R₃、R₄is independently selected from

(1) A hydrogen atom, and a nitrogen atom,

(2) a halogen atom,

(3) the cyano group(s),

(4) an acryl group,

(5) 2-cyanoacetyl group,

(7) c optionally substituted with 1 to 3 substituents selected from the group consisting of_2-6Alkenyl: (a) a hydrogen atom, (b) a halogen atom, (C) an optionally substituted C_1-6Alkyl radical，

(8) C optionally substituted with 1 to 3 substituents selected from the group consisting of_3-10Ring-burning base: (a) halogen atom, (b) C_1-6An alkyl group, a carboxyl group,

(9) c optionally substituted with 1 to 3 substituents selected from the group consisting of_6-14Aryl: (a) a halogen atom, (b) C optionally substituted by 1 to 3 halogen atoms_1-6Alkyl, (C) cyano, (d) optionally substituted by C_1-6Alkyl-carbonyl mono-or disubstituted amino, (e) C_1-6An alkoxy group,

(10) a 3 to 8 membered monocyclic non-aromatic heterocyclic group, or

(11) A 5-or 6-membered monocyclic aromatic heterocyclic group optionally substituted with 1 to 3 substituents selected from the group consisting of: (a) a halogen atom, (b) a cyano group.

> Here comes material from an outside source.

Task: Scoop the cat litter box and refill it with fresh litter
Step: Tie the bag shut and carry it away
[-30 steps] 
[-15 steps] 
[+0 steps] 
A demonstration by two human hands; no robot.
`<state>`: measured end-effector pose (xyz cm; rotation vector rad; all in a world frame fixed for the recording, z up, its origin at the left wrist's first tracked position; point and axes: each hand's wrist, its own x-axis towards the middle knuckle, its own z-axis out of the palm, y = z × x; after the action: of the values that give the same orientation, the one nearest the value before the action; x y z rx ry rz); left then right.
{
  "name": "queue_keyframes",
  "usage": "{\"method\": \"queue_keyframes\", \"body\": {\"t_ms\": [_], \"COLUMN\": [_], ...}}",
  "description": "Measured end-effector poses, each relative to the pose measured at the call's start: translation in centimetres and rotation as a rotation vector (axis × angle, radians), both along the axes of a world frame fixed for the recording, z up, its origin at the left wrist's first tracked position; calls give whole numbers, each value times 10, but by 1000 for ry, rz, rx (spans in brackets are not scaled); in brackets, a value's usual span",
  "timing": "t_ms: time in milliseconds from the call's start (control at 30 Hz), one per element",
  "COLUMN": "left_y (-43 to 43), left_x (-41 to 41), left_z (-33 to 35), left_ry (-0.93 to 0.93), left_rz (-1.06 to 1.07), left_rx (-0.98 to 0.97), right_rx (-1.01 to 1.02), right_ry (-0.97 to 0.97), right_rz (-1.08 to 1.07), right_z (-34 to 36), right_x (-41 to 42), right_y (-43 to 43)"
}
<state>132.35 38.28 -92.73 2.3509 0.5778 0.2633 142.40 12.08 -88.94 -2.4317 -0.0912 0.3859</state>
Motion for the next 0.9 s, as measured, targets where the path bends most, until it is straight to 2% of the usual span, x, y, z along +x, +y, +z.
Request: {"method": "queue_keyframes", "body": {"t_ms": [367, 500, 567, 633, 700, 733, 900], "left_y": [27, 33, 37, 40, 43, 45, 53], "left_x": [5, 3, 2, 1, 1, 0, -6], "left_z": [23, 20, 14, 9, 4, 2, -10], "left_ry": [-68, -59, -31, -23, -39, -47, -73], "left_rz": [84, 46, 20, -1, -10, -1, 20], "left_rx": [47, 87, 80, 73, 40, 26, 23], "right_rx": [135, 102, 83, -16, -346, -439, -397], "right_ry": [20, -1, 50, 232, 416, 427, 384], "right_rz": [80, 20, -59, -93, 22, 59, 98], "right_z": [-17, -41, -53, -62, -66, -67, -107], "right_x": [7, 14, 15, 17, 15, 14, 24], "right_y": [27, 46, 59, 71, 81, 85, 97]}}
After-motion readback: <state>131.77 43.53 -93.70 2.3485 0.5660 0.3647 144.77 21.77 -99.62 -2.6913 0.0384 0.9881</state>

3. The use according to any one of claims 1-2, wherein L₁A and L₂Together form a nitrogen-containing heterocyclic ring.

4. Use according to claim 3, wherein the nitrogen containing heterocycle is an azetidine group, a pyrrolidine group or a piperidine group.

5. The use according to any one of claims 1-4, wherein G is cyano,

6. The medicament according to claims 1 to 5, which is a JAK-1 and/or JAK-3 inhibitor.

7. The pharmaceutical agent as claimed in claim 6, which is an agent for preventing, treating and/or ameliorating an autoimmune disease.

8. A medicament as claimed in claim 7, wherein the autoimmune disease is psoriasis, rheumatoid arthritis, inflammatory bowel disease, Sjogren's syndrome, Behcet's disease, multiple sclerosis or systemic lupus erythematosus.

9. Use of the compound of claim 1 or a salt thereof for the production of a medicament for preventing and/or ameliorating an autoimmune disease.

10. The use of claim 9, wherein the autoimmune disease is psoriasis, rheumatoid arthritis, inflammatory bowel disease, sjogren's syndrome, behcet's disease, multiple sclerosis, or systemic lupus erythematosus.